Анискин сидел, ссутулившись, потом едва уловимо вздохнул, зашарил пальцами по домотканой скатерти, того, чего искал, не нашел и опять притих. Душная стояла тишина, но где-то смеялись ребятишки, поплескивала вода, погуживал в деревьях майский ветер; над вихрастой головой Луки растопыривались серебряные солнечные лучи, вползали в кухню, высветляя календарь с красным числом, журнальную фотографию Красной площади и написанное детским почерком расписание уроков.
— Вот чудной! — приглушенно сказал Лука. — В пол смотрит, губа скучная, глаз вялый… Эх, Федор, Федор, вот я за то двадцать два года и молчу, что ты человек шибко совестливый… Я ведь знаю, чего ты сегодня такой шальной!
Семенов встал, тоже подошел к окну, уперся лбом в стекло, точно так, как прежде Анискин, стоял он и видел то же самое — как с шелестом течет Обь в берегах, как кривится осокорь на берегу, темнеет банька. И так же долго, как Анискин, стоял Лука у окна — притихнув, затаившись.
— Тебя двадцать два года то мучает, что мы Серафима Голдобина не уберегли! — совсем тихо сказал Лука. — Ты двадцать два года себя за то казнишь, что думаешь: «Вот не послал бы я Серафима в те кустики, он бы живой остался!» Так ведь, Федор?
— Так!
— Он бы сам в те кустики пошел! — после длинной паузы сказал Лука. — Только из них-то и можно было увидеть, где они есть, танки. Что, я неправду говорю?
— Не знаю, Лука, не знаю.
Под Орлом, под Орлом теперь были Лука и Анискин. Изгибалась Ока круто, как тетива, белела церковка на сердцевинке города, горел вокзал. И уходил налево, в рощицу, Серафим Голдобин; все шел и шел, а потом не стало его — фонтаном вздыбилась земля, сверкнуло, загрохотало. Не было Серафима Голдобина! И пробивался сквозь землю на краю воронки сухой стебелек полынь-травы.

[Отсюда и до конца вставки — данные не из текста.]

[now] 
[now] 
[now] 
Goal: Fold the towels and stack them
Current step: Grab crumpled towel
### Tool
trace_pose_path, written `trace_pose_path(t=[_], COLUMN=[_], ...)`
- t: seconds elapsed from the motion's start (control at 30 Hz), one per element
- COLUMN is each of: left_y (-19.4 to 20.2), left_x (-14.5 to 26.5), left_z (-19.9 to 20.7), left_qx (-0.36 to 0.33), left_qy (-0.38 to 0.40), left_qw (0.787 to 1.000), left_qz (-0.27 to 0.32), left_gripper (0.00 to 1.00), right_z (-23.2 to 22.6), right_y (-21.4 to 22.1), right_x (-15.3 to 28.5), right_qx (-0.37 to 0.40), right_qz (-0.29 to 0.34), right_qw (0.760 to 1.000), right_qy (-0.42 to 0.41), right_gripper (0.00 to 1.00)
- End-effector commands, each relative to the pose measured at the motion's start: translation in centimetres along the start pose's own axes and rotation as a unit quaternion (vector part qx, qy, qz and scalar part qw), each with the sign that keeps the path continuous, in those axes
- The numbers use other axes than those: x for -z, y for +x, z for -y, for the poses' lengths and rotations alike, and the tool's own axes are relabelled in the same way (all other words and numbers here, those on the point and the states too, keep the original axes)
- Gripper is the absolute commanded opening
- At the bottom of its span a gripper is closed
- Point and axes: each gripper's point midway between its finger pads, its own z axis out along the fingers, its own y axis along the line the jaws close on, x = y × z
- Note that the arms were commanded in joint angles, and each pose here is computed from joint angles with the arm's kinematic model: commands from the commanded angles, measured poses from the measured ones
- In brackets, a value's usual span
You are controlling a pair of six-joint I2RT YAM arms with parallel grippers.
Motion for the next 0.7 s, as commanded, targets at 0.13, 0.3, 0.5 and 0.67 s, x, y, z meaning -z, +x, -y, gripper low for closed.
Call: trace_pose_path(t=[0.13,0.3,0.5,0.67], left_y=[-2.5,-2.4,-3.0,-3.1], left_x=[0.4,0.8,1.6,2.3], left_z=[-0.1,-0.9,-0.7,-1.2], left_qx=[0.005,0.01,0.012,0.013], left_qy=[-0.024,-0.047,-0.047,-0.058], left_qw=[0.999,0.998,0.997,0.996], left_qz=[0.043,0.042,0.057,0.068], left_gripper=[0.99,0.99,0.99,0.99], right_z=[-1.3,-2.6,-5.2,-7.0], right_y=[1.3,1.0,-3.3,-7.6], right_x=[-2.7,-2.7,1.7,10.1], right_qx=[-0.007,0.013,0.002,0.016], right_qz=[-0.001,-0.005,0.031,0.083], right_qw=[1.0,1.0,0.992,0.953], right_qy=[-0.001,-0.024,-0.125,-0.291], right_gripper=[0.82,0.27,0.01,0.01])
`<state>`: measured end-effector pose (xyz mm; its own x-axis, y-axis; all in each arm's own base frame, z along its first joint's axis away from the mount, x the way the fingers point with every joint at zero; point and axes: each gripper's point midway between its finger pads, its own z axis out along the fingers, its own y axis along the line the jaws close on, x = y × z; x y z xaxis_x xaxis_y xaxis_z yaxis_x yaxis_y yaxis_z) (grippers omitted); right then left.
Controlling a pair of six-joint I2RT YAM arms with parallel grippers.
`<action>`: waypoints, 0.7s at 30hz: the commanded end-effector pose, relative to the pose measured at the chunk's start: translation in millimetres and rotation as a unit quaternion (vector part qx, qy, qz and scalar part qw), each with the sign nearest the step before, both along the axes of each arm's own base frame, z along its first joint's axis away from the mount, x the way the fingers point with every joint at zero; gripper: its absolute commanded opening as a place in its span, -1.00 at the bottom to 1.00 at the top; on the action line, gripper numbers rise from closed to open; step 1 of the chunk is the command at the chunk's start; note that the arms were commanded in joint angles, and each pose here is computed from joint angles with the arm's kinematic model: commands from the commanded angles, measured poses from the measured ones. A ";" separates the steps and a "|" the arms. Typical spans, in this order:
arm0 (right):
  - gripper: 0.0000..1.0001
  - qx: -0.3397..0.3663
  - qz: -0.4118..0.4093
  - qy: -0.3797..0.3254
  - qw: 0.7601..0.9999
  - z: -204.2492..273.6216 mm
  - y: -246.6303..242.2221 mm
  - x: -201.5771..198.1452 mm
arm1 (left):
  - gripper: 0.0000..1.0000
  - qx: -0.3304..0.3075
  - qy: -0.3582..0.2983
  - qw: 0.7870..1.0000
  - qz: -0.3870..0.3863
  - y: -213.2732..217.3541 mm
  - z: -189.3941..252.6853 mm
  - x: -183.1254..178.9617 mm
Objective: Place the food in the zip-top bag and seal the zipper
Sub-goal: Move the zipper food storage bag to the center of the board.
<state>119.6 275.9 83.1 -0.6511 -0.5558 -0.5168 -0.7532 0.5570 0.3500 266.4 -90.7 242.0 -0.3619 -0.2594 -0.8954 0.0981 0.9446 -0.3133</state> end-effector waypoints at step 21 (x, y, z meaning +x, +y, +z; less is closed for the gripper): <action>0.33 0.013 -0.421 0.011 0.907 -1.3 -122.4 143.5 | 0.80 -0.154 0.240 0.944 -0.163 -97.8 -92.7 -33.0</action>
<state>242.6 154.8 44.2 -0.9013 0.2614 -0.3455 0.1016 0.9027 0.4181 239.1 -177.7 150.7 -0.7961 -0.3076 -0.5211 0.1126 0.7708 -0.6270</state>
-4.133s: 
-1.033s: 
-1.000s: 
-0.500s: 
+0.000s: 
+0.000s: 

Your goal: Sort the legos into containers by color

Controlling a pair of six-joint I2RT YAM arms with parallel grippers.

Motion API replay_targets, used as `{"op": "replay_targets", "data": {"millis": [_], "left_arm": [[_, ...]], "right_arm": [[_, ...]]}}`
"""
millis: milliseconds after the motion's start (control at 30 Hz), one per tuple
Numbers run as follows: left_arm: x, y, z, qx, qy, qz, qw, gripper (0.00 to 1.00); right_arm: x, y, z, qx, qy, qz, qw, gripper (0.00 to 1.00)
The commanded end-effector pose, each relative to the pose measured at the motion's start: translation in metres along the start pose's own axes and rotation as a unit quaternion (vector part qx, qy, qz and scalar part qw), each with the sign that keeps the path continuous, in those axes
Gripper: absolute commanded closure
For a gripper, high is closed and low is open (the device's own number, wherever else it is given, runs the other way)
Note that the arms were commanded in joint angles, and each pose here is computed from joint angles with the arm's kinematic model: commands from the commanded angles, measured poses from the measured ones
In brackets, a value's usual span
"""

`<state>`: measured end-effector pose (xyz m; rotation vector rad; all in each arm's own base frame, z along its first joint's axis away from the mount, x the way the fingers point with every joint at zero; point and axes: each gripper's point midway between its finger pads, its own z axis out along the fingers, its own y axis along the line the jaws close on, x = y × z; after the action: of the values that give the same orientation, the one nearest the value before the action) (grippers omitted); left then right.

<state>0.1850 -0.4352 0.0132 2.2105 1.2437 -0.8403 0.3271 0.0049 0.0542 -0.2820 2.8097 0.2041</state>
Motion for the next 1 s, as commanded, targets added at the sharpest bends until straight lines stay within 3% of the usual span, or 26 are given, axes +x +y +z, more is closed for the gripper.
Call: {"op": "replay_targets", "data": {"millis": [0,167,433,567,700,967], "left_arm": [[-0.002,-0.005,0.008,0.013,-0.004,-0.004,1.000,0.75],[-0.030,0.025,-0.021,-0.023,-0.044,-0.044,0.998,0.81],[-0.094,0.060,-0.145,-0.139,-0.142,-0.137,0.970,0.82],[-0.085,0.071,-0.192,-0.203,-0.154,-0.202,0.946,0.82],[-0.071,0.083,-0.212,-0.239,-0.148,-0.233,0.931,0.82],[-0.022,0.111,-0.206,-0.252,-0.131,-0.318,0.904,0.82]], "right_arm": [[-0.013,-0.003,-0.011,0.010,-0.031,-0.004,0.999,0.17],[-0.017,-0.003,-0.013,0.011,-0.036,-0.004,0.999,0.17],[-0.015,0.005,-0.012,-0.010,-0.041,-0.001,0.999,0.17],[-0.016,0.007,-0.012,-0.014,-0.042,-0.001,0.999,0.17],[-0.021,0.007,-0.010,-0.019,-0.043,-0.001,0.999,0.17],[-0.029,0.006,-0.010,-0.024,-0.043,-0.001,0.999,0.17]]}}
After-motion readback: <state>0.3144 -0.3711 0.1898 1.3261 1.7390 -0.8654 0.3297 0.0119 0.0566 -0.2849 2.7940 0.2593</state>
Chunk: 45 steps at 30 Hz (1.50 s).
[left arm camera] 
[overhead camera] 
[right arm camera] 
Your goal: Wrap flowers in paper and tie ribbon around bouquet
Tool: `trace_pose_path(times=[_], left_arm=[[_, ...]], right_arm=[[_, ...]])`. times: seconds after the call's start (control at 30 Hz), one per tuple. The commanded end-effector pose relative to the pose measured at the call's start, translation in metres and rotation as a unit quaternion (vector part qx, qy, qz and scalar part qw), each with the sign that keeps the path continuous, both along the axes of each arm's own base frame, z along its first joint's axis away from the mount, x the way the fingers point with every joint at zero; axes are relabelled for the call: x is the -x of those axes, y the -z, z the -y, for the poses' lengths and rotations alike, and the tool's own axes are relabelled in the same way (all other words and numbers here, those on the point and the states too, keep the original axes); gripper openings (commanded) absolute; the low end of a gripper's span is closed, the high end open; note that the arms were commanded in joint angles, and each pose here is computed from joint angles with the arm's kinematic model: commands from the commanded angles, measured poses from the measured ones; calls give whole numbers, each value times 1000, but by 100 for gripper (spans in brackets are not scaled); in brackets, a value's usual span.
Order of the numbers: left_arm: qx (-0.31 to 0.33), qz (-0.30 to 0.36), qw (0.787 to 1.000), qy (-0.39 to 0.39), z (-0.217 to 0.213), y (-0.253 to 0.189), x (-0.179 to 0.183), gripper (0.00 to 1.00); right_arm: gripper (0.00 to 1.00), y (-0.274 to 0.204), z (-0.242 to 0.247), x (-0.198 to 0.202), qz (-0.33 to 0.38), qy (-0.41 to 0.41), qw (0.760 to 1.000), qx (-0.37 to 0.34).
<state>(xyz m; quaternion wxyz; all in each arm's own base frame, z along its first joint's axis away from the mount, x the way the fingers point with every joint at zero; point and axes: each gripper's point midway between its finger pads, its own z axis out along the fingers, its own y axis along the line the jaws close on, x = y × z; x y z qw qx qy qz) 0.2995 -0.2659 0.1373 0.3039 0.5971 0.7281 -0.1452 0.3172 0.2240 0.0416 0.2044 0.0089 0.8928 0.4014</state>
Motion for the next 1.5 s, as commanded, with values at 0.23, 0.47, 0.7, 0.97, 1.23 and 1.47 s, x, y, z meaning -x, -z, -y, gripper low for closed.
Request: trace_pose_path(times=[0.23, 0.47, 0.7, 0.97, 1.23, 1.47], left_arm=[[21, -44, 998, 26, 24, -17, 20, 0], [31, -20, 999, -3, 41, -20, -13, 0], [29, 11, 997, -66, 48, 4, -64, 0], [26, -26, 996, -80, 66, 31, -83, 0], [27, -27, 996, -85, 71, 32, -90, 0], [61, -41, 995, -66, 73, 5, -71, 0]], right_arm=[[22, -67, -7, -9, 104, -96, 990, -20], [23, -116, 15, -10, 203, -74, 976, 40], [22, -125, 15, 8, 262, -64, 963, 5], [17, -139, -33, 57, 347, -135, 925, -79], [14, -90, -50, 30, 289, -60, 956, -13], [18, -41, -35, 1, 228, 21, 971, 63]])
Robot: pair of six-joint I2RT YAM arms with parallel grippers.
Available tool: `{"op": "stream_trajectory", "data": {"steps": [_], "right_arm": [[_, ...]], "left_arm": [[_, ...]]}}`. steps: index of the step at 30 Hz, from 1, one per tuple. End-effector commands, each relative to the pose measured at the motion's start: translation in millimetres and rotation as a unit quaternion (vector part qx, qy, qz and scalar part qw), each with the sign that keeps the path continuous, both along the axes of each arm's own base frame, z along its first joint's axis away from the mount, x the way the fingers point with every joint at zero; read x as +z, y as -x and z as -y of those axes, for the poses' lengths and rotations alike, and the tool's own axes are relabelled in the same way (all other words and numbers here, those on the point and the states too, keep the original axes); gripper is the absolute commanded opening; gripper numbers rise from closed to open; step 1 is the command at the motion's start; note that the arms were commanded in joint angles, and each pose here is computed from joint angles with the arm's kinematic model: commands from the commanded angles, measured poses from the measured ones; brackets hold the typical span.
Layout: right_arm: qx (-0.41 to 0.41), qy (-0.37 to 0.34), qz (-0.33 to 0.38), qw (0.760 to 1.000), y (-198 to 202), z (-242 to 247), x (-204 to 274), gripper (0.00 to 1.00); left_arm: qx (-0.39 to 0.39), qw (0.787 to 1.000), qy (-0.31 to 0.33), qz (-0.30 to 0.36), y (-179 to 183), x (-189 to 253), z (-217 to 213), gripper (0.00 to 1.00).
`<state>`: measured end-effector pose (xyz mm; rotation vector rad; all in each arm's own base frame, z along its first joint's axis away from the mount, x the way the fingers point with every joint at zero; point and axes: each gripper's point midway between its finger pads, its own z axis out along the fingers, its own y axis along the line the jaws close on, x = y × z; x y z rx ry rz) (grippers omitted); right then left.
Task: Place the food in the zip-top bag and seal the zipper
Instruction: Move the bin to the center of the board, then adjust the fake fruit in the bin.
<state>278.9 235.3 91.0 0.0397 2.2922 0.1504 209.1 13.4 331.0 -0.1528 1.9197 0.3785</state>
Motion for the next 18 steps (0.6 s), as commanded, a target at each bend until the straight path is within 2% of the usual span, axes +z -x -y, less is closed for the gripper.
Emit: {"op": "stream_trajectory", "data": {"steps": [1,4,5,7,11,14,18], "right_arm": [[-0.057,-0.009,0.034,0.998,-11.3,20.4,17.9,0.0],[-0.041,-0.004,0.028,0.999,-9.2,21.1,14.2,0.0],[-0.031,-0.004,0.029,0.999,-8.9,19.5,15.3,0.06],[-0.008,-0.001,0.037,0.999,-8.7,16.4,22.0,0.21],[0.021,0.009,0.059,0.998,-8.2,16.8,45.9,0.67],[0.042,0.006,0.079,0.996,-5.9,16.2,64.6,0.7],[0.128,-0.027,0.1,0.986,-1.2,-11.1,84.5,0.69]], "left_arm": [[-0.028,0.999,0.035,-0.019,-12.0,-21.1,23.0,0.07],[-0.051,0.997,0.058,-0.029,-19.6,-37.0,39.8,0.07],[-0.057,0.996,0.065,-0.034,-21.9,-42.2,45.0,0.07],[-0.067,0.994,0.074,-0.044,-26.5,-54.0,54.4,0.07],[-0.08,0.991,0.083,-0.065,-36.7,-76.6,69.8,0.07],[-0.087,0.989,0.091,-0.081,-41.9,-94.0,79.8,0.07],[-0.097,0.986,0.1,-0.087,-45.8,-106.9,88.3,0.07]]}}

— Вот за то я молчу двадцать два года, — сказал Лука, — что ты, Федор, ничего не забываешь. Другой, он плохое забывает, а ты — нет.
Лука вернулся на место, усмехнувшись, с хрустом съел огурец. А участковый медленно поднимал голову — вот исподлобья посмотрел на своего дружка, вот улыбнулся краешками губ, вот негромко спросил:
— Ты о чем молчишь, Лука?
— А о том, что ты человек шальной! — сердито ответил Лука. — Вот ты помнишь тот день, когда мы Сосновку брали?